In API 2.0 there are a lot of replacement properties and methods.  For the most part these are not a big deal.  However they don’t always make sense.  For example, the TextField and TextArea Text property have been changed to Value.  How does that make using TextFields and TextAreas any ‘easier’ to understand?  TextField1.Text = SomeVariable is perfectly understandable whereas TextField1.Value = SomeVariable is less understandable because now I need to know that I’m talking about a TextField or that SomeVariable is a string.  If you are enforcing your control naming conventions and variable naming conventions it’s not so bad, but still this seems like an unnecessary change.  It makes reading code LESS clear in my opinion.

Since the value type didn’t change (string in this case), I don’t see why this change happened.  I guess one could argue that it makes it more consistent with things like CheckBox.Value but I’d argue that CheckBox.State is the better ‘value’ property since a Checkbox can have three states.  Inconsistencies like that make API 2.0 harder to use in my opinion.

The new Event names in API 2.0 is a big deal.  Nearly every control event has new event names.  But then some like MouseMove, MouseDown, MouseUp didn’t change.  Seriously, if you are going to change the event names for practically everything why not go all out and change everything?  Which begs the question why were some changed and not others?  I digress.

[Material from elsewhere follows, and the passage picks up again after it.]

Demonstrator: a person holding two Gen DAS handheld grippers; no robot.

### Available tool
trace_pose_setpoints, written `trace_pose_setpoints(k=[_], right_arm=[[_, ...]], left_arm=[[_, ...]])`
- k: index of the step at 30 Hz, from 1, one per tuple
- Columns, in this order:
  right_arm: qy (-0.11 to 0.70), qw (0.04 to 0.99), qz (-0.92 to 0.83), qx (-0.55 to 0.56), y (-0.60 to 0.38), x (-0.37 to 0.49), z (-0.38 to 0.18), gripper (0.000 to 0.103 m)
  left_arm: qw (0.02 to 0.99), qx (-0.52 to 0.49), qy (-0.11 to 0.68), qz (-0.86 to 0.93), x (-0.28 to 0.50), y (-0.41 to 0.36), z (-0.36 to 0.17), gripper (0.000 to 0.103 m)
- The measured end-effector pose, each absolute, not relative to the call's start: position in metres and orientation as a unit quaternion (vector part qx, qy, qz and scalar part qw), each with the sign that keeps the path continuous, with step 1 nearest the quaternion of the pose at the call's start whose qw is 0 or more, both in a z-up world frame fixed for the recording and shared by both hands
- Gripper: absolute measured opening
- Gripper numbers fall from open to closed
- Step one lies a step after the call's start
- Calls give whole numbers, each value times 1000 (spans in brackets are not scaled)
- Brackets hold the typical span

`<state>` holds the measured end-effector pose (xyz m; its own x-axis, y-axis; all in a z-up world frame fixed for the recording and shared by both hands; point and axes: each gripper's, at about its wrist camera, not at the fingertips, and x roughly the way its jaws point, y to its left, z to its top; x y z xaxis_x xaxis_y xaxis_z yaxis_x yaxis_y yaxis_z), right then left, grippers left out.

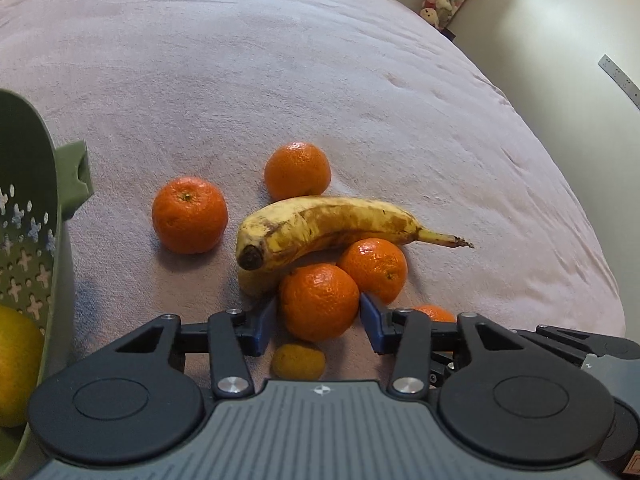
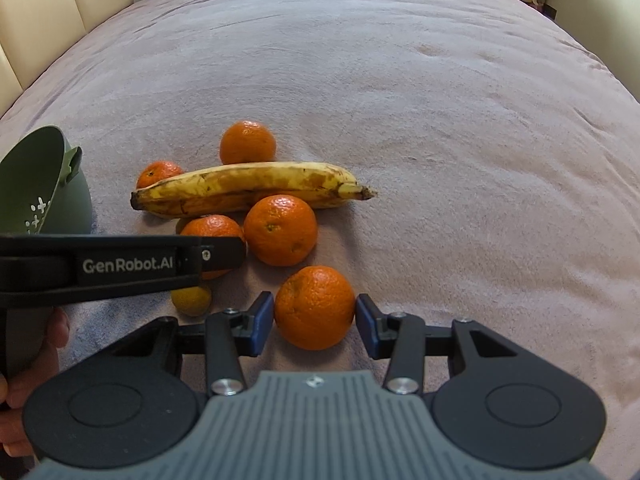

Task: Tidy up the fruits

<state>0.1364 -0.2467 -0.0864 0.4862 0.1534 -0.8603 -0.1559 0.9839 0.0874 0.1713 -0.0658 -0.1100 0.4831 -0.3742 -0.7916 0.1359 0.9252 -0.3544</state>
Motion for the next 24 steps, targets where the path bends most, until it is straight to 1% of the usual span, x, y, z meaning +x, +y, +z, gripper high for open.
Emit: trace_pose_setpoints(k=[6,13,24], right_arm=[[496,863,89,-9,-245,135,-84,42],[486,869,91,-24,-238,133,-75,42],[433,894,107,-48,-213,120,-42,42]], left_arm=[[859,-108,476,-155,167,-69,-102,49],[868,-95,461,-158,156,-67,-81,48],[884,-95,434,-144,135,-42,-36,48]])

Some changes like Button.Action changing to Button.Pressed actually make some sense.  There was actually confusion from new users on what event to implement.  I can’t tell you how many times I saw a new Xojo user implement the MouseDown event because it looked more promising than Action.

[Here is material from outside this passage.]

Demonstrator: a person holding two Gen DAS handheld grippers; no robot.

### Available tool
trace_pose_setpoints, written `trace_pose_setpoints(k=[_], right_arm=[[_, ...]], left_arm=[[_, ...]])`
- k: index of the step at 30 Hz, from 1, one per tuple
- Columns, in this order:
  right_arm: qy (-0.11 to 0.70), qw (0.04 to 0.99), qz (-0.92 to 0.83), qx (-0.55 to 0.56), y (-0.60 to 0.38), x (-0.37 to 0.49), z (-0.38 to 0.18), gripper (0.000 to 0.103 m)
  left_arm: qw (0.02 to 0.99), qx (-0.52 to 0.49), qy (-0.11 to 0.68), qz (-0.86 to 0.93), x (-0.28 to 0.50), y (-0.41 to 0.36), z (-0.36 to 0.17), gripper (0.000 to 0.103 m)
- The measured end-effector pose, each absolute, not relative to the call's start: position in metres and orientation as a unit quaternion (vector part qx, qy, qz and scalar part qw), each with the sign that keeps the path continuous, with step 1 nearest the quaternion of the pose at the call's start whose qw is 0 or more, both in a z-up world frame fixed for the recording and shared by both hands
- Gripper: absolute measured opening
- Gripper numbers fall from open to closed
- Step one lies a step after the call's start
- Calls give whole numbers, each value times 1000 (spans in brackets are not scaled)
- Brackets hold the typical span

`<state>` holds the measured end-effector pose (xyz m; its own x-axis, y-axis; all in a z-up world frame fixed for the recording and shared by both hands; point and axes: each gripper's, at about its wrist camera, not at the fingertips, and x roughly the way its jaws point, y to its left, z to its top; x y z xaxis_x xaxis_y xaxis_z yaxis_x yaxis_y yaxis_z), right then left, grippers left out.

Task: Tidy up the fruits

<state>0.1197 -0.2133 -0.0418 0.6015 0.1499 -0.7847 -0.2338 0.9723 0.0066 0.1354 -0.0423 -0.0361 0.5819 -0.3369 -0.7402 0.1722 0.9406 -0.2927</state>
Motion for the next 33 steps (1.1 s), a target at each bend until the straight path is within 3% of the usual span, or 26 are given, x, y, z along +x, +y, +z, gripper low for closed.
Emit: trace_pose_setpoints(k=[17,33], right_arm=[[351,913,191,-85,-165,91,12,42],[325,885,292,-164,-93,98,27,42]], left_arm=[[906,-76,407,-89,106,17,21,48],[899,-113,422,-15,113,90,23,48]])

But some new event names are just stupid.  Timer.Action event is replaced with Timer.Run.  WTF was this for?  The Timer has one event and I could argue that “Run” is not an accurate description of what that event means.  The timer isn’t ‘running’, it’s finished running.  Maybe a more appropriate event name would have been “DoYourOneJobNow”.  This begs the question I’ve been saying for years that why do I have to implement the timer event at all?  Rarely have I ever used with without the event.

And sharing code between versions of Xojo is totally borked.  Say, I have a class written with API 1.0 and I implement the Open event and then give it to you.  You’re in 2019 R2, create a subclass of my control, and implement the Opening event (because that’s what you want to use because you don’t want those silly deprecation warnings).  However, when you do this you’ve now kept my Open event from being called.  Thus whatever I had in the Open event is no longer run.  To me this is the most egregious bit about API 2.0.  Me, as a 3rd party Xojo developer can’t control what you’ve implemented.

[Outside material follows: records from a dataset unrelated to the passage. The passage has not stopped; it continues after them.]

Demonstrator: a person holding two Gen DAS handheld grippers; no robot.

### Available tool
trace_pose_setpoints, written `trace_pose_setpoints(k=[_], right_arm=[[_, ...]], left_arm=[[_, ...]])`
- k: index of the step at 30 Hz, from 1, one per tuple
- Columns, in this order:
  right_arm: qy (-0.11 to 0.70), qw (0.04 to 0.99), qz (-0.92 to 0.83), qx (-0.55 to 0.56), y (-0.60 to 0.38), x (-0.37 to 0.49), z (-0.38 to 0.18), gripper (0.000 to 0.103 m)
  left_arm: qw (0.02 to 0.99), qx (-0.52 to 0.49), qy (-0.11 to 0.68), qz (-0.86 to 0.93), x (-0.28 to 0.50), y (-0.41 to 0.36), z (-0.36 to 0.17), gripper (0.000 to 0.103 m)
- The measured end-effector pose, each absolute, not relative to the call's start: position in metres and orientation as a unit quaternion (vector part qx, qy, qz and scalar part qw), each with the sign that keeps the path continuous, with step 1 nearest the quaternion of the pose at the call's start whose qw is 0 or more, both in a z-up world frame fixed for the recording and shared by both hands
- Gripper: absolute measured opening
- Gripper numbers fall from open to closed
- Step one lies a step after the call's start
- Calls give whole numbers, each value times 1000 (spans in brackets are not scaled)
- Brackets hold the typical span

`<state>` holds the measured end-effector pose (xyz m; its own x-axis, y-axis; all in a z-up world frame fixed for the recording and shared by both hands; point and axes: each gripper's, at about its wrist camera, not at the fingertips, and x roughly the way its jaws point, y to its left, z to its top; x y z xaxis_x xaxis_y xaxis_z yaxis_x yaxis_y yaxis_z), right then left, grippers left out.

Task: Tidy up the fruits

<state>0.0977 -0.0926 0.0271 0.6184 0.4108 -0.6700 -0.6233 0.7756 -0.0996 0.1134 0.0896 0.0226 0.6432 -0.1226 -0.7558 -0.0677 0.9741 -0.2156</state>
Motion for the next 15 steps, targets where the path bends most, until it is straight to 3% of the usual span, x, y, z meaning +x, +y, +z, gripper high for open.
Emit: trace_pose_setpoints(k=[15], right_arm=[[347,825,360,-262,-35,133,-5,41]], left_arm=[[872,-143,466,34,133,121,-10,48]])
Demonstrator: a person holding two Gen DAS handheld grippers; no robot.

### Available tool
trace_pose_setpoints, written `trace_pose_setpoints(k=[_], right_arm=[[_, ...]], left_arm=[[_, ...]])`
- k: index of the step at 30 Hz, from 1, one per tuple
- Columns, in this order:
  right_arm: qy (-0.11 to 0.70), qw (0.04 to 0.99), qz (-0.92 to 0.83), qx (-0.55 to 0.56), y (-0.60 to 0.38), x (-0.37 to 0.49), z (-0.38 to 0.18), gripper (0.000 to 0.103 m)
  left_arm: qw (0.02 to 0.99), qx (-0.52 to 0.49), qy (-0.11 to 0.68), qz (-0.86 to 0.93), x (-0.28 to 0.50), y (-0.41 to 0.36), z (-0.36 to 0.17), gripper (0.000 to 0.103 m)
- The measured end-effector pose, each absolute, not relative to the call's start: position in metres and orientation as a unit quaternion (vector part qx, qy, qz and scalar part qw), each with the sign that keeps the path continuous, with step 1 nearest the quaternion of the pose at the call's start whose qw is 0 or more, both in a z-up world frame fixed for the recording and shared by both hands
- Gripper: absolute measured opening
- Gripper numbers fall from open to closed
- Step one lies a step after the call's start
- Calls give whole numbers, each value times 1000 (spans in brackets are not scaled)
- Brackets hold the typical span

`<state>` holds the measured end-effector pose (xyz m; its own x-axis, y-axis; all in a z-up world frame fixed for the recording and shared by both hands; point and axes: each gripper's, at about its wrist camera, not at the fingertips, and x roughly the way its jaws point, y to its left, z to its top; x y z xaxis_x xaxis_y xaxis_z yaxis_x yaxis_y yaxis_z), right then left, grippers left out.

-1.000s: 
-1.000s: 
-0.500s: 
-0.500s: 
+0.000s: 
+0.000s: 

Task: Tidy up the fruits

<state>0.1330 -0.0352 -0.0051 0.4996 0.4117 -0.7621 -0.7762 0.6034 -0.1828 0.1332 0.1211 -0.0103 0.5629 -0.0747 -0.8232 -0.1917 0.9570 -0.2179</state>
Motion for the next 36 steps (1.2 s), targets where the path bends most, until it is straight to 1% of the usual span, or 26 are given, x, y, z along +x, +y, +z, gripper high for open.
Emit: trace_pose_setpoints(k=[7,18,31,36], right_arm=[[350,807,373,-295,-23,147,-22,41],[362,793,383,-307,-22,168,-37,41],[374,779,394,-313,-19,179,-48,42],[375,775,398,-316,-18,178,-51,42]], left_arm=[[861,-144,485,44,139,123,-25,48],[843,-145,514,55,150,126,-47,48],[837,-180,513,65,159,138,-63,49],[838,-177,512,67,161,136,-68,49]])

There are several solutions (probably more) to the events issue.  First, the compiler, in 2019 R2 and above must produce an error if both the old and new events are implemented.  It would require a compiler engineer to move up the chain and see if both old and new events are implemented in the object and then spit out a compiler error that is understandable.  Who on staff could do this?

Another solution is to alias the events so that if someone implements the Opening event it automatically calls the Open event.  One question that’s not answered yet is:  Do we know if API 2.0 events fire in a different order than the old API 1.0 events?

Another solution that I’m pretty sure Xojo will not do is revert the events back to pre-API 2.0 status.  This solves all of the backwards compatibility issues that the Xojo 3rd party developers have with API 2.0.  We can deal with new methods using the #if XojoVersion technique but I don’t see how anything else is going to work and keep everyone happy.  The new API 2.0 properties in pre R2 projects could be hard to deal with so I’m not sure the best way of dealing with those since any flags put in for R2 won’t work in pre-R2.

In general, I think API 2.0 is a hot mess.  You don’t HAVE to upgrade your project to API 2.0 and I highly recommend that you do NOT for the foreseeable future.  I have not migrated any existing clients to R2 and have told clients that do their own development to not upgrade as well.  The API 2.0 saga is not finished by a long shot and it will take a while resolve itself (hopefully).